Musically adventurous and visually iconic, Jackson spent his Van Der Graaf years festooned with multiple instruments, blowing double-horn brass sections through brain-buggering electronics and being described as “a Third Reich bus conductor”. Since then, he’s spent much of his time working on the gesture-to-MIDI Soundbeam electronic project (bringing out the musicality of disabled children) while sometimes venturing out for gigs on the strength of his experimental rock reputation. Since crossing paths with David Cross at one such gig in Verona years ago, Jackson has been one of his frequent improvisation partners, making him an overdue natural fit for something like this. Regarding their chemistry, here’s a lengthy fly-on-the-wall video of the two of them playing (alongside Yumi Hara and Tony Lowe) at a release show for the Cross/Fripp ‘Starless Starlight’ album of Crimson-inspired Soundscape duets. Covering the show from rehearsal to performance, it hints at some of what the Cross/Jackson duo might be bringing to bear on the band shows; something which might well be transformational, pulling the band up and out of its shiny prog-metal box and perhaps delivering David Cross some of the broader respect he deserves.


 

The new Cross Band lineup, completed by Space Cowboys singer Jinian Wilde and by poly-disciplinary drummer Craig Blundell (who displays a heartening taste for post-dubstep playing when people let him off the prog leash), made their live debut in Wolverhampton last month. While no videos have emerged from this, there have been enthusiastic reports; and as King Crimson tours as a grand septet with a long-denied, fervently-delivered battery of archived ’70s classics, the Cross band are studding their own set with live deliveries of 21st Century Schizoid Man and Starless.

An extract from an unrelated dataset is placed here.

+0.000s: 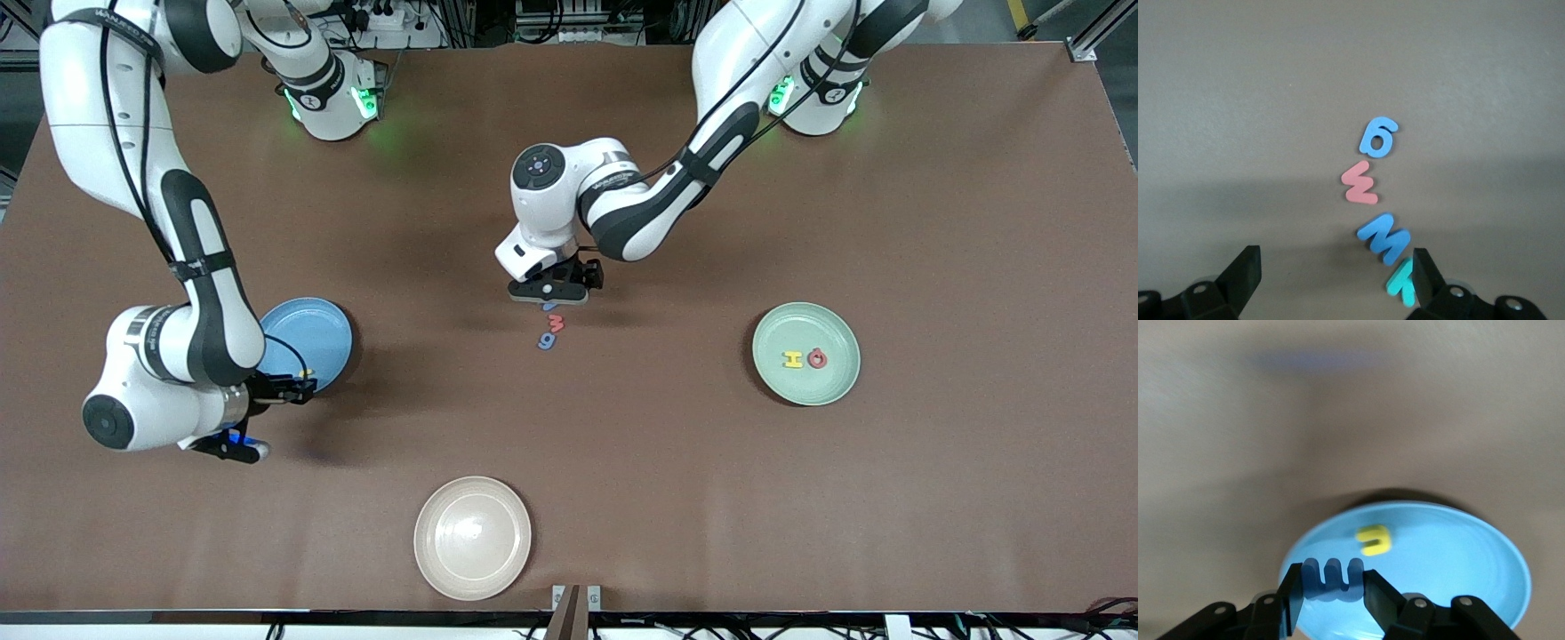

The London gig’s also intriguing in that it features a rare-as-rocking-horse-shit British solo slot from Richard Palmer-James. Originally the embattled first guitarist and wordsmith for Supertramp (a long time before they hit big at the American breakfast bar), Richard was the long-distance lyricist for King Crimson during David’s tenure and has subsequently carried out the same favour for twenty years of various Cross bands. Based in Bavaria for forty-odd years, he’s spent most of it embedded in production and writing work for German pop: since the turn of the century, however, he’s revived his original love for playing blues and country guitar. Most likely it will be this side of him that we’ll see at the Lexington on Tuesday. Still, who knows what the sense of occasion might bring out?